### [TASK INSTRUCTIONS]
A word-for-word transcription of the listing is all that is needed.

[SUPPLIED MATERIAL]

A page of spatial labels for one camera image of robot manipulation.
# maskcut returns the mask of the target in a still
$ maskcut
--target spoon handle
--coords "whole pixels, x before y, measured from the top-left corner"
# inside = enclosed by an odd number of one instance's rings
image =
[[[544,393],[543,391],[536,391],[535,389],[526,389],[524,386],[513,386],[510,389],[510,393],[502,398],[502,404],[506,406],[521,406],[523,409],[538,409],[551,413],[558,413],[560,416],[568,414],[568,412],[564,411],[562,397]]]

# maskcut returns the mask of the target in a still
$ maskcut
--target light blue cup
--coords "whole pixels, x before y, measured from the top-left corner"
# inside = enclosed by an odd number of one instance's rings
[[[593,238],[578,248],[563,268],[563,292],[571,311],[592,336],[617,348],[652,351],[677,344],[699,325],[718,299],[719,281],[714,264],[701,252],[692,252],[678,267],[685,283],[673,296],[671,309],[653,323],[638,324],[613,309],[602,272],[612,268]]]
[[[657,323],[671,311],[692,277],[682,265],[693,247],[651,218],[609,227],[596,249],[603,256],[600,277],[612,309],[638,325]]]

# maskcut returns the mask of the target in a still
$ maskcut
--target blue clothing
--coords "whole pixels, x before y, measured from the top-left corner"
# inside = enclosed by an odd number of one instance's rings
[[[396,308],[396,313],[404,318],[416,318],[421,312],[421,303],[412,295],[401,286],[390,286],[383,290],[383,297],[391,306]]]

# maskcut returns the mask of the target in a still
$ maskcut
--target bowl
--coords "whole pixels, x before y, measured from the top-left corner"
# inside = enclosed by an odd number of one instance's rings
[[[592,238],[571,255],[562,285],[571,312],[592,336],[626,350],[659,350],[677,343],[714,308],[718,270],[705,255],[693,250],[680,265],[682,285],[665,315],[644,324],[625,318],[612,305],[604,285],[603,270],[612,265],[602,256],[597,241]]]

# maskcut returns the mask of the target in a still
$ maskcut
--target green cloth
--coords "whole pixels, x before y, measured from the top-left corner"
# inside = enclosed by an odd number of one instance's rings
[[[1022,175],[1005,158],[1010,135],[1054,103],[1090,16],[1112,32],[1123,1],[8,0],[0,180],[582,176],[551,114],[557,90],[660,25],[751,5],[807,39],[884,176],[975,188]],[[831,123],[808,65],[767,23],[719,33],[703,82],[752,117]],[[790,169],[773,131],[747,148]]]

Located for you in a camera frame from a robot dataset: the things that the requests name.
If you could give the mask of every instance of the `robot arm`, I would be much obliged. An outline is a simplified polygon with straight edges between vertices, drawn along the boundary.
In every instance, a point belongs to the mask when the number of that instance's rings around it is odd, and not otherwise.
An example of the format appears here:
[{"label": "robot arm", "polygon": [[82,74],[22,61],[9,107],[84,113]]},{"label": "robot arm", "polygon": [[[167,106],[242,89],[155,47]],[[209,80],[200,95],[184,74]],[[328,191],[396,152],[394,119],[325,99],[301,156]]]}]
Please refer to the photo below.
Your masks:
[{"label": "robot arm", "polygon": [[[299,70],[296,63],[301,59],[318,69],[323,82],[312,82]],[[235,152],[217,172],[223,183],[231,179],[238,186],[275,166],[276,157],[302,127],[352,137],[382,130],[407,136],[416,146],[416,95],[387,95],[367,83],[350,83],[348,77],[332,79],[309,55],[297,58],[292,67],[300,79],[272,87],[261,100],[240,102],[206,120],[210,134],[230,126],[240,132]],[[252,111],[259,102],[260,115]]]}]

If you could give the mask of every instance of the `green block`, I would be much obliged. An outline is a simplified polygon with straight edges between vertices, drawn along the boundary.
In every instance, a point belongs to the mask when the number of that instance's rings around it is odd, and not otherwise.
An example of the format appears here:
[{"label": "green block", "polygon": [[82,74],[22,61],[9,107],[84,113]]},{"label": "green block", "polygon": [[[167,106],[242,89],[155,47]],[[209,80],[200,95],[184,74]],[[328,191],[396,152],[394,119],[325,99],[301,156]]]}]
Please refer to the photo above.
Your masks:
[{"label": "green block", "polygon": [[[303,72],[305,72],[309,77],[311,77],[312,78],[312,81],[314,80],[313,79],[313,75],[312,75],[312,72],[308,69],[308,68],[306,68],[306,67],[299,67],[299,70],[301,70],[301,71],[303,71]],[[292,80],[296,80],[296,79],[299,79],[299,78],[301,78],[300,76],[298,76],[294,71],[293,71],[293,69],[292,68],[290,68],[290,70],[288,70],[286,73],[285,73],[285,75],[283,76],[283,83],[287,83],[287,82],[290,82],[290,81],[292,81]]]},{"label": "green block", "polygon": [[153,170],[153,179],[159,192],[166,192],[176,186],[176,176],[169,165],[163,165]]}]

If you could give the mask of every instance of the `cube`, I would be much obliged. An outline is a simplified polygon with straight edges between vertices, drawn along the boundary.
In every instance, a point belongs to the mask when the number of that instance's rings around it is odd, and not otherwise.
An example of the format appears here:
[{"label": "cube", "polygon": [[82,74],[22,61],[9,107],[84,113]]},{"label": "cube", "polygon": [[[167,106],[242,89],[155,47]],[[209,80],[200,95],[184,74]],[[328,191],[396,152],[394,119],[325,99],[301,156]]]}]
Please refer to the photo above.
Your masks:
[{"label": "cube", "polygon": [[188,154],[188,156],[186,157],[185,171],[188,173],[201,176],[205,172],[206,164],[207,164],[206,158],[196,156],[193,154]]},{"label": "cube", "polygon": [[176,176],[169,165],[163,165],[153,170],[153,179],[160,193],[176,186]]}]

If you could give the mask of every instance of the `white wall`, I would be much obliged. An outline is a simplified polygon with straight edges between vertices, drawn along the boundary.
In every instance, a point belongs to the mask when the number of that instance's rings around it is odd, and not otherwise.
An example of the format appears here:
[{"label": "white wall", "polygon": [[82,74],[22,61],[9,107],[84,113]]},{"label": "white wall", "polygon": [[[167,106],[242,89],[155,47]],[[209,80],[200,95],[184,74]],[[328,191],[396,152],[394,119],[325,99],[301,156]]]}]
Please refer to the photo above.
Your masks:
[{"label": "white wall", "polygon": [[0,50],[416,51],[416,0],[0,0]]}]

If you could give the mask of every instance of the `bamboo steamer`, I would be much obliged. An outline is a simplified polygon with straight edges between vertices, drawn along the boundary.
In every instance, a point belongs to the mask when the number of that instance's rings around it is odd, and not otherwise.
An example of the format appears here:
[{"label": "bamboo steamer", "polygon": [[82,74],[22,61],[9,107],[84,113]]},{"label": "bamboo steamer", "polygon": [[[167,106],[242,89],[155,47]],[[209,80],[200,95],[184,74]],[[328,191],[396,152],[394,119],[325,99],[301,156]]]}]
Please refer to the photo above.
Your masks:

[/SUPPLIED MATERIAL]

### [SOLVED PROBLEM]
A page of spatial labels for one camera image of robot manipulation.
# maskcut returns the mask of the target in a still
$ maskcut
--target spoon handle
--coords "whole pixels, x before y, measured from the top-left corner"
# inside = enclosed by an odd number of one instance's rings
image =
[[[544,393],[543,391],[536,391],[535,389],[526,389],[524,386],[513,386],[510,389],[510,393],[502,398],[502,404],[506,406],[521,406],[523,409],[538,409],[551,413],[558,413],[560,416],[568,414],[568,412],[564,411],[562,397]]]

# maskcut returns the mask of the target in a still
$ maskcut
--target light blue cup
--coords "whole pixels, x before y, measured from the top-left corner"
# inside = enclosed by an odd number of one instance's rings
[[[593,238],[578,248],[563,268],[563,292],[571,311],[592,336],[617,348],[652,351],[677,344],[699,325],[718,299],[719,281],[714,264],[701,252],[692,252],[678,267],[685,283],[673,296],[671,309],[653,323],[638,324],[613,309],[602,272],[612,268]]]
[[[657,323],[671,311],[692,277],[682,265],[693,247],[651,218],[609,227],[596,249],[603,256],[600,277],[612,309],[638,325]]]

# maskcut returns the mask of the target in a still
$ maskcut
--target blue clothing
--coords "whole pixels, x before y, measured from the top-left corner"
# inside = enclosed by an odd number of one instance's rings
[[[396,308],[396,313],[404,318],[416,318],[421,312],[421,303],[412,295],[401,286],[390,286],[383,290],[383,297],[391,306]]]

# maskcut returns the mask of the target in a still
$ maskcut
--target bowl
--coords "whole pixels, x before y, measured from the top-left corner"
# inside = enclosed by an odd number of one instance's rings
[[[592,238],[571,255],[562,285],[571,312],[592,336],[626,350],[659,350],[677,343],[714,308],[718,270],[705,255],[693,250],[680,265],[682,285],[665,315],[644,324],[625,318],[612,305],[604,285],[603,270],[612,265],[602,256],[597,241]]]

# maskcut returns the mask of the target in a still
$ maskcut
--target green cloth
--coords "whole pixels, x before y, measured from the top-left corner"
# inside = enclosed by an odd number of one instance's rings
[[[1022,175],[1005,158],[1010,135],[1054,103],[1090,16],[1112,32],[1123,1],[8,0],[0,180],[582,176],[551,114],[557,90],[660,25],[751,5],[807,39],[884,176],[975,188]],[[831,123],[808,65],[767,23],[719,33],[703,82],[752,117]],[[790,169],[773,131],[747,148]]]

Located for you in a camera frame from a robot dataset: the things that the requests name.
If you could give the mask of every instance of the `robot arm`, I would be much obliged. An outline is a simplified polygon with straight edges between vertices, drawn along the boundary.
In every instance, a point belongs to the mask when the number of that instance's rings around it is odd, and not otherwise.
An example of the format appears here:
[{"label": "robot arm", "polygon": [[82,74],[22,61],[9,107],[84,113]]},{"label": "robot arm", "polygon": [[[167,106],[242,89],[155,47]],[[209,80],[200,95],[184,74]],[[328,191],[396,152],[394,119],[325,99],[301,156]]]}]
Please refer to the photo below.
Your masks:
[{"label": "robot arm", "polygon": [[[299,70],[296,63],[301,59],[318,69],[323,82],[312,82]],[[235,152],[217,172],[223,183],[231,179],[238,186],[275,166],[276,157],[302,127],[352,137],[382,130],[407,136],[416,146],[416,95],[387,95],[367,83],[350,83],[348,77],[332,79],[309,55],[297,58],[292,67],[300,79],[272,87],[261,100],[240,102],[206,120],[210,134],[230,126],[240,132]],[[252,111],[259,102],[260,115]]]}]

If you could give the mask of every instance of the `green block`, I would be much obliged. An outline is a simplified polygon with straight edges between vertices, drawn along the boundary.
In every instance, a point belongs to the mask when the number of that instance's rings around it is odd, and not otherwise.
An example of the format appears here:
[{"label": "green block", "polygon": [[82,74],[22,61],[9,107],[84,113]]},{"label": "green block", "polygon": [[[167,106],[242,89],[155,47]],[[209,80],[200,95],[184,74]],[[328,191],[396,152],[394,119],[325,99],[301,156]]]}]
Please refer to the photo above.
Your masks:
[{"label": "green block", "polygon": [[[303,72],[305,72],[309,77],[311,77],[312,78],[312,81],[314,80],[313,79],[313,75],[312,75],[312,72],[308,69],[308,68],[306,68],[306,67],[299,67],[299,70],[301,70],[301,71],[303,71]],[[292,80],[296,80],[296,79],[299,79],[299,78],[301,78],[300,76],[298,76],[294,71],[293,71],[293,69],[292,68],[290,68],[290,70],[288,70],[286,73],[285,73],[285,75],[283,76],[283,83],[287,83],[287,82],[290,82],[290,81],[292,81]]]},{"label": "green block", "polygon": [[153,170],[153,179],[159,192],[166,192],[176,186],[176,176],[169,165],[163,165]]}]

If you could give the mask of every instance of the `cube`, I would be much obliged. An outline is a simplified polygon with straight edges between vertices, drawn along the boundary.
In every instance, a point belongs to the mask when the number of that instance's rings around it is odd, and not otherwise.
An example of the format appears here:
[{"label": "cube", "polygon": [[82,74],[22,61],[9,107],[84,113]]},{"label": "cube", "polygon": [[[167,106],[242,89],[155,47]],[[209,80],[200,95],[184,74]],[[328,191],[396,152],[394,119],[325,99],[301,156]]]}]
Please refer to the photo above.
Your masks:
[{"label": "cube", "polygon": [[188,154],[188,156],[186,157],[185,171],[188,173],[201,176],[205,172],[206,164],[207,164],[206,158],[196,156],[193,154]]},{"label": "cube", "polygon": [[176,176],[169,165],[163,165],[153,170],[153,179],[160,193],[176,186]]}]

If you could give the mask of every instance of the `white wall`, I would be much obliged. An outline is a simplified polygon with straight edges between vertices, drawn along the boundary.
In every instance, a point belongs to the mask when the number of that instance's rings around it is odd, and not otherwise.
An example of the format appears here:
[{"label": "white wall", "polygon": [[82,74],[22,61],[9,107],[84,113]]},{"label": "white wall", "polygon": [[[167,106],[242,89],[155,47]],[[209,80],[200,95],[184,74]],[[328,191],[396,152],[394,119],[325,99],[301,156]]]}]
Please refer to the photo above.
Your masks:
[{"label": "white wall", "polygon": [[0,50],[416,51],[416,0],[0,0]]}]

If you could give the mask of every instance of the `bamboo steamer`, I would be much obliged. An outline is a simplified polygon with straight edges between vertices, drawn along the boundary.
In every instance, a point belongs to the mask when the number of that instance's rings around it is odd, and not otherwise.
An example of the format appears here:
[{"label": "bamboo steamer", "polygon": [[82,74],[22,61],[9,107],[84,113]]},{"label": "bamboo steamer", "polygon": [[[167,106],[242,89],[155,47]],[[209,80],[200,95],[184,74]],[[328,191],[396,152],[394,119],[325,99],[301,156]]]}]
Please refer to the photo above.
Your masks:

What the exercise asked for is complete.